● REQUIRED ACTION:
Retype the data that follows line by line, exactly, and leave its pictures out.

****

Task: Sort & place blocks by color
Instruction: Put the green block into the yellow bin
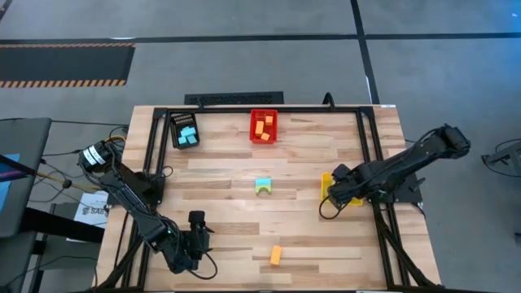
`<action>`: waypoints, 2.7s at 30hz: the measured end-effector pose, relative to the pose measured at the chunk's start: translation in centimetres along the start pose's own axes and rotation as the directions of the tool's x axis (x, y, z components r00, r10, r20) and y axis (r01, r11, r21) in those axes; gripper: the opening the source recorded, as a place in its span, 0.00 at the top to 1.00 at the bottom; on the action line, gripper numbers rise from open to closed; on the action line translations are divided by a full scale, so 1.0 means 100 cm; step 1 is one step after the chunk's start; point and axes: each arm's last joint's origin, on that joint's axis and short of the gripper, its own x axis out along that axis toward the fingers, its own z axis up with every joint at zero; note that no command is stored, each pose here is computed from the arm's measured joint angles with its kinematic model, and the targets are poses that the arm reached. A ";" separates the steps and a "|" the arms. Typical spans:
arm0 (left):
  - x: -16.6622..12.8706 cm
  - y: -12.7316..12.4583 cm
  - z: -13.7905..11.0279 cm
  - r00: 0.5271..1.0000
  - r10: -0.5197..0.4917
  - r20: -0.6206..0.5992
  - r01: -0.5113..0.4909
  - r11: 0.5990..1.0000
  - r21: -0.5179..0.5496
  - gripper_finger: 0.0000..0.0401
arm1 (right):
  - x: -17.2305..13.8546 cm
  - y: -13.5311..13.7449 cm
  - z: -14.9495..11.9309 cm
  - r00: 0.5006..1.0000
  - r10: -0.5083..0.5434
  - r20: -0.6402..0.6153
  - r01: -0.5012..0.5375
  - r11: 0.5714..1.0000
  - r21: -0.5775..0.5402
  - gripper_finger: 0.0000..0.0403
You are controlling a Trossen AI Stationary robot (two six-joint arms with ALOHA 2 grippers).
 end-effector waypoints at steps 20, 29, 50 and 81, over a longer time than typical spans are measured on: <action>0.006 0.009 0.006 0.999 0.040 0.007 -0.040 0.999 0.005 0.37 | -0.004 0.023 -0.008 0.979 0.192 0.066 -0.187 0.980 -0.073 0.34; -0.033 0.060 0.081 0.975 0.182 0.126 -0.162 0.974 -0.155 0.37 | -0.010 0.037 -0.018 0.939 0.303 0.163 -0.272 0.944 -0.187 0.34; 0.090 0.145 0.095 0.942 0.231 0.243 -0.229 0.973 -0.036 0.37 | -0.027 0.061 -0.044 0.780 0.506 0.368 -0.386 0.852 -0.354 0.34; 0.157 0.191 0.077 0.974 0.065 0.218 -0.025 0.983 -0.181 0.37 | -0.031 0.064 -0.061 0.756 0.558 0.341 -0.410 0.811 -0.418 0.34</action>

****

● SOLUTION TO THIS PROBLEM:
Task: Sort & place blocks by color
Instruction: Put the green block into the yellow bin
`<action>`: waypoints, 2.7s at 30hz: the measured end-effector pose, relative to the pose measured at the chunk's start: translation in centimetres along the start pose's own axes and rotation as the directions of the tool's x axis (x, y, z components r00, r10, r20) and y axis (r01, r11, r21) in those axes; gripper: the opening the source recorded, as a place in its span, 0.00 at the top to 1.00 at the bottom; on the action line, gripper numbers rise from open to closed; on the action line translations are divided by a full scale, so 1.0 means 100 cm; step 1 is one step after the chunk's start; point and axes: each arm's last joint's origin, on that joint's axis and short of the gripper, its own x axis out along that axis toward the fingers, its own z axis up with every joint at zero; note that no command is stored, each pose here is computed from the arm's measured joint angles with its kinematic model, and the targets are poses that the arm reached. A ";" separates the steps and a "|" the arms. Typical spans:
arm0 (left):
  - x: -16.6622..12.8706 cm
  - y: -12.7316..12.4583 cm
  - z: -13.7905..11.0279 cm
  - r00: 0.5271..1.0000
  - r10: -0.5197..0.4917
  - r20: -0.6206..0.5992
  - r01: -0.5113..0.4909
  - r11: 0.5990..1.0000
  - r21: -0.5179..0.5496
  - gripper_finger: 0.0000..0.0401
arm1 (right):
  - x: -17.2305..13.8546 cm
  - y: -13.5311..13.7449 cm
  - z: -14.9495..11.9309 cm
  - r00: 0.5006..1.0000
  - r10: -0.5083..0.5434
  - r20: -0.6402..0.6153
  - r01: -0.5012..0.5375
  - r11: 0.5714..1.0000
  - r21: -0.5775..0.5402
  - gripper_finger: 0.0000..0.0403
You are controlling a Trossen AI Stationary robot (two six-joint arms with ALOHA 2 grippers).
 end-effector waypoints at steps 20, 29, 50 and 81, over a longer time than typical spans are measured on: <action>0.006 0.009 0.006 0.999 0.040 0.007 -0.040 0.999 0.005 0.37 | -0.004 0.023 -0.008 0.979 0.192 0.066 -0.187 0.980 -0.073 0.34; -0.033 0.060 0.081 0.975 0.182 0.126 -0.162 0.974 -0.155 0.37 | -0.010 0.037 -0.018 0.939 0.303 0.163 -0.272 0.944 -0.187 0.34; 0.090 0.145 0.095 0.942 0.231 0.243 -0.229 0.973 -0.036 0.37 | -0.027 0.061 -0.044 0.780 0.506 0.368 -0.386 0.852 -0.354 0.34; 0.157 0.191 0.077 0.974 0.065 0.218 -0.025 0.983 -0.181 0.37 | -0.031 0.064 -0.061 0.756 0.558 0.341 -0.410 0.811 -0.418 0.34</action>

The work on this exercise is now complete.